Frédéric le Grand, qui fut presque un des vôtres, tant il aima Voltaire et d'Alembert, le lendemain d'une grande bataille où son royaume était en jeu, comme il demandait à ses capitaines : «Savez-vous, messieurs, quel fut le plus brave et le plus hardi de la journée ?» ils répondirent en s'inclinant : «C'est vous, sire ! - Oh ! bien, reprit le roi, ce n'est pas moi, c'est un petit fifre. Au plus chaud de la bataille, il n'a pas cessé de souffler dans son turlututu».

Or, Messieurs, le feuilleton et le turlututu c'est même chose. Il ne s'agit, pour mériter le suffrage des grands esprits et les louanges des grands rois, que d'avoir, avec le souffle, un peu de courage et beaucoup d'honneur...

Quand il eut prononcé son discours de réception, à l'instant même où modestement il pensait avoir conquis tous les suffrages, le faiseur de feuilletons entendit grincer dans leurs gonds ces portes formidables avec ces mots sacramentels : Vade retro !

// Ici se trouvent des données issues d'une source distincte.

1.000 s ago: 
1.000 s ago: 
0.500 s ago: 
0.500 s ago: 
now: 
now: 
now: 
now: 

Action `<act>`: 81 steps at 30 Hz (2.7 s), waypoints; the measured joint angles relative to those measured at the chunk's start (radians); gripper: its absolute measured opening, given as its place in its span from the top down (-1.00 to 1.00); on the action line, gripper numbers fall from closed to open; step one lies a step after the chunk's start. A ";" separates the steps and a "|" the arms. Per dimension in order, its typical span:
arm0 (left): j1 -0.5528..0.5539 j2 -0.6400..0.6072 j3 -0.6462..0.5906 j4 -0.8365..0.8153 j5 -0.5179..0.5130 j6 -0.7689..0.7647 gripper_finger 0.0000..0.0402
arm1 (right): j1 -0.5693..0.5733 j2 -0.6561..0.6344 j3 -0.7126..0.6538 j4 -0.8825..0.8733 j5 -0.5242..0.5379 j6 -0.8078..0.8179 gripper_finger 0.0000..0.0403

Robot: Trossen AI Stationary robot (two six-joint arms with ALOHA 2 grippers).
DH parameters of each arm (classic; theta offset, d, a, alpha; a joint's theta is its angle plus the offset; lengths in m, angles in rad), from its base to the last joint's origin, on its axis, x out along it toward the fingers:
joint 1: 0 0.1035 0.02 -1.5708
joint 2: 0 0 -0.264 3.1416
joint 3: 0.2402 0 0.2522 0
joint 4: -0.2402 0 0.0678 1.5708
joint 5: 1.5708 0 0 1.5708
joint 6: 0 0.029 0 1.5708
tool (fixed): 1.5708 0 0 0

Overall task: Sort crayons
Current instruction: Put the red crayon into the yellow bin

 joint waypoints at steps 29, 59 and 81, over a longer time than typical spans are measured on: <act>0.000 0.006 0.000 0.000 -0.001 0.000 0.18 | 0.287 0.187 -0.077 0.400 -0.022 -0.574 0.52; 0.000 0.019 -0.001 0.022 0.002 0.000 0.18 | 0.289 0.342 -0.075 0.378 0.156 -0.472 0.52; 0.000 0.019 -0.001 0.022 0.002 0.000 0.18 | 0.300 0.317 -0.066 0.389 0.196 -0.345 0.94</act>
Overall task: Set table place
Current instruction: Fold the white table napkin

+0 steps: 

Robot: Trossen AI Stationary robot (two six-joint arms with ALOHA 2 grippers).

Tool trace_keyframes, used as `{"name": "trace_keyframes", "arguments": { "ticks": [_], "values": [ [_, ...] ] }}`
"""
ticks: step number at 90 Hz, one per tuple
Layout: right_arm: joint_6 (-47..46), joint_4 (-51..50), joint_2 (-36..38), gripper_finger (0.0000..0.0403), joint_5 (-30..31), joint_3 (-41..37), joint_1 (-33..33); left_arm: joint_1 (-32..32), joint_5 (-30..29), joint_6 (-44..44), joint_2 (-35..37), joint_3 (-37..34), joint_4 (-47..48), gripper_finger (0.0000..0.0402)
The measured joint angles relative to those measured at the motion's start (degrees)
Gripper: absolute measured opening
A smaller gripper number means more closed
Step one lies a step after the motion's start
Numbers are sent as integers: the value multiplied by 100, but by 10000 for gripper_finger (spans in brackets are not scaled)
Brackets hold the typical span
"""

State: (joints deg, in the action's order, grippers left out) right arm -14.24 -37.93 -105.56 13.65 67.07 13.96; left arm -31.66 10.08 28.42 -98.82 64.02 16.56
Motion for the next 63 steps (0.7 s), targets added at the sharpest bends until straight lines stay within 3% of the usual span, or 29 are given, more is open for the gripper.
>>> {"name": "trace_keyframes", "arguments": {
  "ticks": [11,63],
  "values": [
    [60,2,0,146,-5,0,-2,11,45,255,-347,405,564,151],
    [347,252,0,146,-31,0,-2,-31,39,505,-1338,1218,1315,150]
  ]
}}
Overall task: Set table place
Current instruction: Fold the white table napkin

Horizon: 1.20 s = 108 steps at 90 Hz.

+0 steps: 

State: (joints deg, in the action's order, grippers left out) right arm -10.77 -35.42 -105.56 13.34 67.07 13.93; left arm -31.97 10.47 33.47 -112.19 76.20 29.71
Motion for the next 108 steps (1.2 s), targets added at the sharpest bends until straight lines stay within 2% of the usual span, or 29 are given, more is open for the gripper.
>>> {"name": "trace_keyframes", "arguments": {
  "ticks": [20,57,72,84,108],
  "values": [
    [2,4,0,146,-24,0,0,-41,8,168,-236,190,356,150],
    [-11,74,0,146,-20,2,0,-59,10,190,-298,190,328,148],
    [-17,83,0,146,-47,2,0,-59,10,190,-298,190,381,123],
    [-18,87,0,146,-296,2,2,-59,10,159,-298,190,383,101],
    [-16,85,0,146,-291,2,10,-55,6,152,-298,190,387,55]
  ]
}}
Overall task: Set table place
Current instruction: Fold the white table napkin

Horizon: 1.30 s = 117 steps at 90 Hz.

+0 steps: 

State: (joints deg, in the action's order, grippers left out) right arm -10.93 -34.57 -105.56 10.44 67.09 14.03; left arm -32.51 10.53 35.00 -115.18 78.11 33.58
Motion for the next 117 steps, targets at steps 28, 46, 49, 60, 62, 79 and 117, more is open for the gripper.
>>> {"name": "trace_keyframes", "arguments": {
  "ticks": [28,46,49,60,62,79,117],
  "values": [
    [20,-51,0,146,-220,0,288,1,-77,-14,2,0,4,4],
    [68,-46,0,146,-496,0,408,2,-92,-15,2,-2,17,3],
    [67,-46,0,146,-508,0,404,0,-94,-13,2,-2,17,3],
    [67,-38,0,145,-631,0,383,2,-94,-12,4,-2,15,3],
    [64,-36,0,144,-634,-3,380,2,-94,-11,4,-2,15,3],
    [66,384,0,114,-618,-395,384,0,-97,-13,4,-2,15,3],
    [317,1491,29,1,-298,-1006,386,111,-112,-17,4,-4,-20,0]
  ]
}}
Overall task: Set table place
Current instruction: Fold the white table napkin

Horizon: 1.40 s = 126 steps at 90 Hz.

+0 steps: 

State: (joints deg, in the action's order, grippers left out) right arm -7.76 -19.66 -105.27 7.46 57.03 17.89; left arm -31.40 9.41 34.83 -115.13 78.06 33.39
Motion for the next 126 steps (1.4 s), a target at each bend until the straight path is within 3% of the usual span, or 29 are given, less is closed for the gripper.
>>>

L'horloge de l'Institut sonnait une heure après minuit ; les deux lions, la gueule ouverte, avaient épuisé leur filet d'eau ; la Seine, au loin grondante, emporta dans le pays des songes et des vanités mes rêves, mon discours et mon feuilleton.

Avril 1865.


Notes :

(1) Sed vatem egregium, cui non sit publica vena,
Qui nihil expositum soleat deducere, nec qui
Communi feriat carmen triviale monetâ !
Hunc qualem nequeo monstrare, et sentio tantum,
Anxietate carens animus facit, omnis acerbi
Impatiens, cupidus silvarum, aptusque bibendis
Fontibus Aonidum.

(2) M. Louis Ratisbonne, le traducteur du Dante, a reçu en effet la plus noble et la plus glorieuse part de l'héritage du feu comte Alfred de Vigny.
(3) L'Ane mort, le Chemin de traverse, la Religieuse de Toulouse, les Gaîtés champêtres, Histoire de la Littérature dramatique, les Petits Bonheurs, Rameau, hier encore la Poésie et l'Éloquence au temps des Césars, Horace enfin.